▶ _Task to carry out_: Could you please retype exactly the lines from the start of the records below through the line that contains "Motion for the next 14", both included, and leave out the pictures?

▶ _Provided records_:
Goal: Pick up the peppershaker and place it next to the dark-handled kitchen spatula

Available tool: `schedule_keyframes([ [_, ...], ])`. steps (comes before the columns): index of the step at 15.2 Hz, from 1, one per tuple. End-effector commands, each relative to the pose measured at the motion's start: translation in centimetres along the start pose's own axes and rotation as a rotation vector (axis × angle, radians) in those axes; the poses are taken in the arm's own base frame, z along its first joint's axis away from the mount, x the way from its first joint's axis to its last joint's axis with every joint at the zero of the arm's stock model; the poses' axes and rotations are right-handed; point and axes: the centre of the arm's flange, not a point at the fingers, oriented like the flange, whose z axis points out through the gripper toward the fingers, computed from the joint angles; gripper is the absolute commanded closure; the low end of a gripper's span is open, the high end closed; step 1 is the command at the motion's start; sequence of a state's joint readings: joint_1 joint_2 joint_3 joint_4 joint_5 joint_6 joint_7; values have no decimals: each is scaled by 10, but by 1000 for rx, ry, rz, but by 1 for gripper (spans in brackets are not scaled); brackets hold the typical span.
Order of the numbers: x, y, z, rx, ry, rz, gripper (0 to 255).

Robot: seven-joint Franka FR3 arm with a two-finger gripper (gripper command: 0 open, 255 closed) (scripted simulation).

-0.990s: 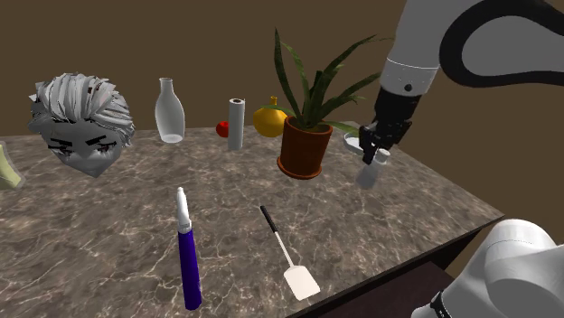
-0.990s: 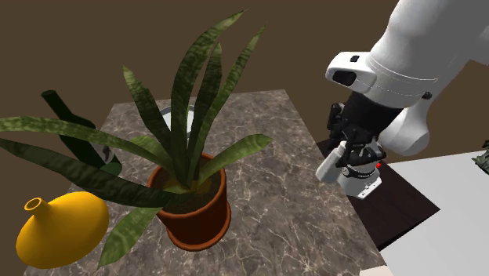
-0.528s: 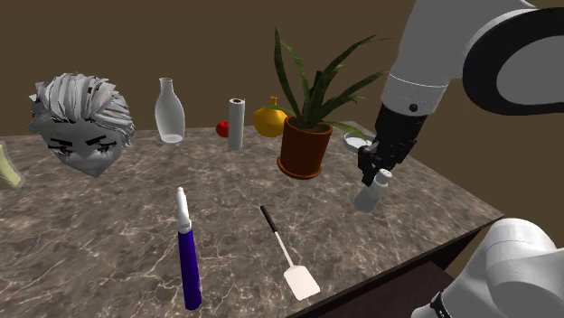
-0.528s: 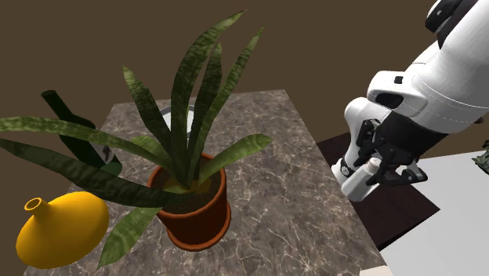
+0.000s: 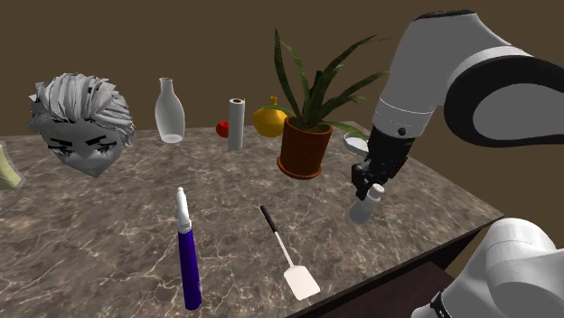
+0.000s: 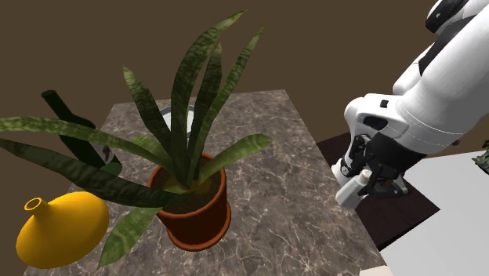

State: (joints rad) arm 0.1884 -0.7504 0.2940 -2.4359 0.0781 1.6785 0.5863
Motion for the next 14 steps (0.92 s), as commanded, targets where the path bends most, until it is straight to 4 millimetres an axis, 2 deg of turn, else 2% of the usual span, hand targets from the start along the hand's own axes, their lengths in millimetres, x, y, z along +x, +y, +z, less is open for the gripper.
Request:
schedule_keyframes([
  [1, -1, -1, 11, 0, 1, 0, 255],
  [14, -4, -9, 79, 0, 1, 0, 255],
])
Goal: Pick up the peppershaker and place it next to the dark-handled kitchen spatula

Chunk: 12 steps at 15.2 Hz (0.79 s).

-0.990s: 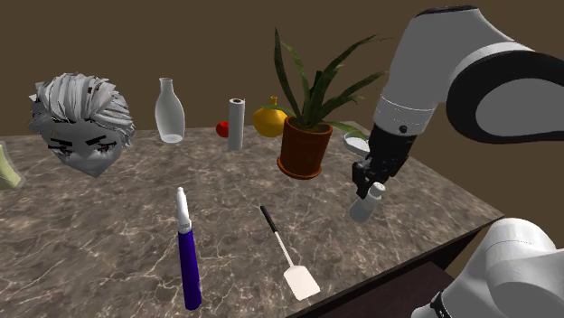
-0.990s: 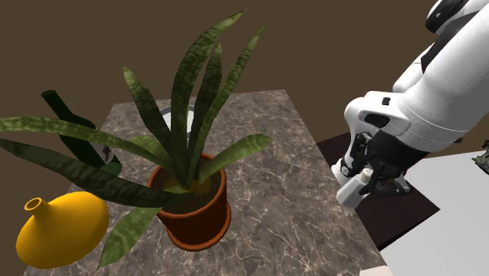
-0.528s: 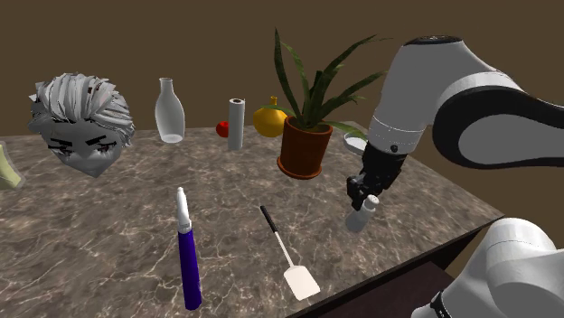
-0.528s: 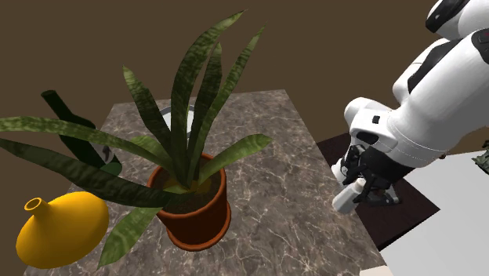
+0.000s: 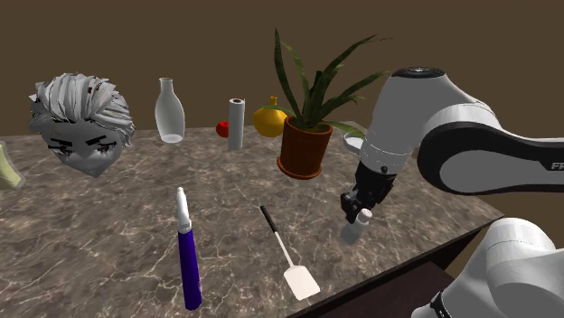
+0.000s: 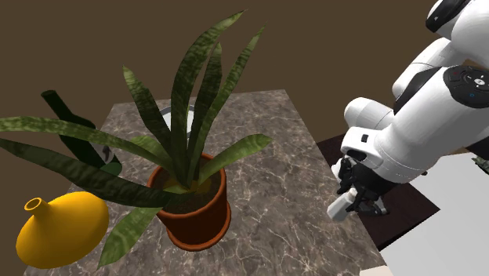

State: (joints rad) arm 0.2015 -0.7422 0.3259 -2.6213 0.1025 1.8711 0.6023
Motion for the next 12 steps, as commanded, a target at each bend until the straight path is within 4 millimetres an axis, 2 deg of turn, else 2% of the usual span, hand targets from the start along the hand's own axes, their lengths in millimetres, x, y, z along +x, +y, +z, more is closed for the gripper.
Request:
schedule_keyframes([
  [1, -1, -1, 10, 0, 1, 0, 255],
  [6, -2, -4, 36, 0, 1, 0, 255],
  [12, -2, -4, 37, 0, 1, 0, 255],
])
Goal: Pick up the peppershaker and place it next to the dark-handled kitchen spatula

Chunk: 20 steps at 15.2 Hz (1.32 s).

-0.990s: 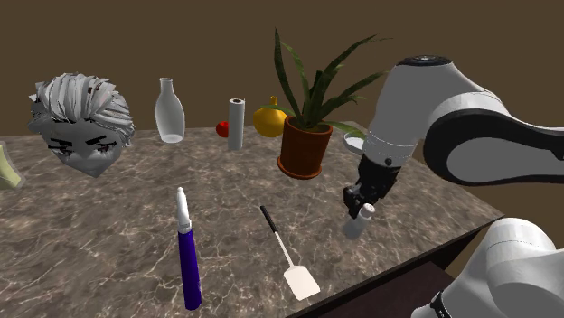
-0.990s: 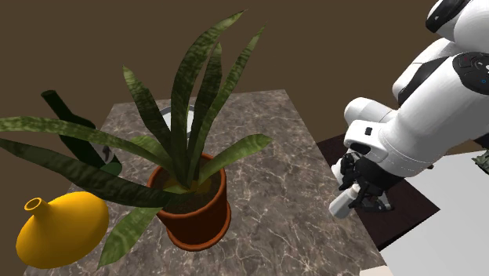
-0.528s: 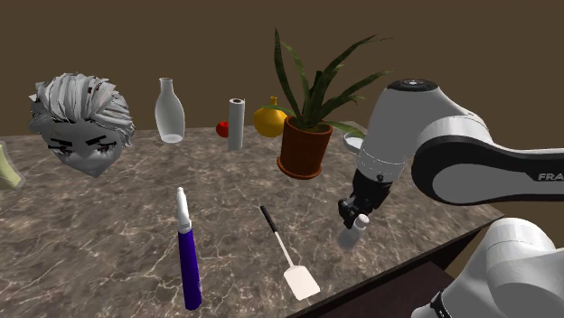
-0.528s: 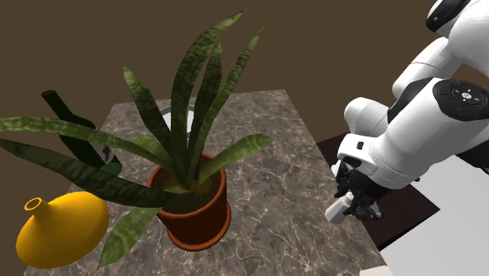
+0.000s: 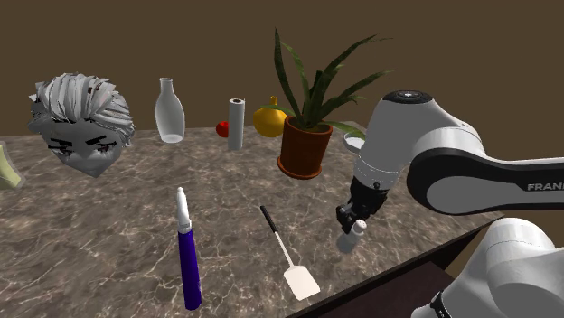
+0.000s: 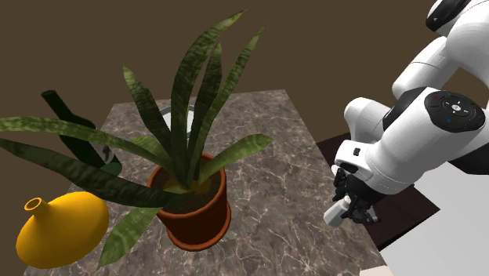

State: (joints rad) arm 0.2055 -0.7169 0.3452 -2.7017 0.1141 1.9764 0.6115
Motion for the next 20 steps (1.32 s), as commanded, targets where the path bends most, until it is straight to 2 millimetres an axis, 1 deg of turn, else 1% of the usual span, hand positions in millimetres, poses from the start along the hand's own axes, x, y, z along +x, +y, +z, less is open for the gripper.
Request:
schedule_keyframes([
  [1, 0, 0, 0, 0, 0, 0, 255],
  [2, 0, 0, 0, 0, 0, 0, 255],
  [3, 0, 0, 0, 0, 0, 0, 0],
  [8, 0, 0, 0, 0, 0, 0, 0],
  [11, 0, 0, -40, 0, 0, 0, 0],
  [12, 0, 0, -50, 0, 0, 0, 0],
  [20, 0, 0, -50, 0, 0, 0, 0],
])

▶ _Result_:
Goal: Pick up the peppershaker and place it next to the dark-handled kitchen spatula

Available tool: `schedule_keyframes([ [_, ...], ])`. steps (comes before the columns): index of the step at 15.2 Hz, from 1, one per tuple. End-effector commands, each relative to the pose measured at the motion's start: translation in centimetres along the start pose's own axes and rotation as a rotation vector (axis × angle, radians) in those axes; the poses are taken in the arm's own base frame, z along its first joint's axis away from the mount, x the way from its first joint's axis to its last joint's axis with every joint at the zero of the arm's stock model; the poses' axes and rotations are right-handed; point and axes: the centre of the arm's flange, not a point at the fingers, oriented like the flange, whose z axis points out through the gripper toward the fingers, computed from the joint angles; gripper is the absolute commanded closure; the low end of a gripper's span is open, the high end closed; step 1 is the command at the motion's start; sequence of a state's joint readings: joint_1 joint_2 joint_3 joint_4 joint_5 joint_6 joint_7; values have no decimals: each is scaled by 10, but by 1000 for rx, ry, rz, but by 1 for gripper (spans in brackets are not scaled); brackets hold the typical span.
Order of the numbers: x, y, z, rx, ry, rz, gripper (0 to 255).

Robot: seven-joint Franka FR3 arm with a two-finger gripper (gripper command: 0 open, 255 closed) (scripted simulation).

-0.990s: 
-0.990s: 
-0.528s: 
-0.528s: 
+0.000s: 
+0.000s: 

State: (joints rad) arm 0.1884 -0.7504 0.2940 -2.4359 0.0781 1.6785 0.5863
Motion for the next 14 steps (0.92 s), as commanded, targets where the path bends most, until it is straight to 4 millimetres an axis, 2 deg of turn, else 2% of the usual span, hand targets from the start along the hand's own axes, their lengths in millimetres, x, y, z along +x, +y, +z, less is open for the gripper.

Nothing else remains for this exercise.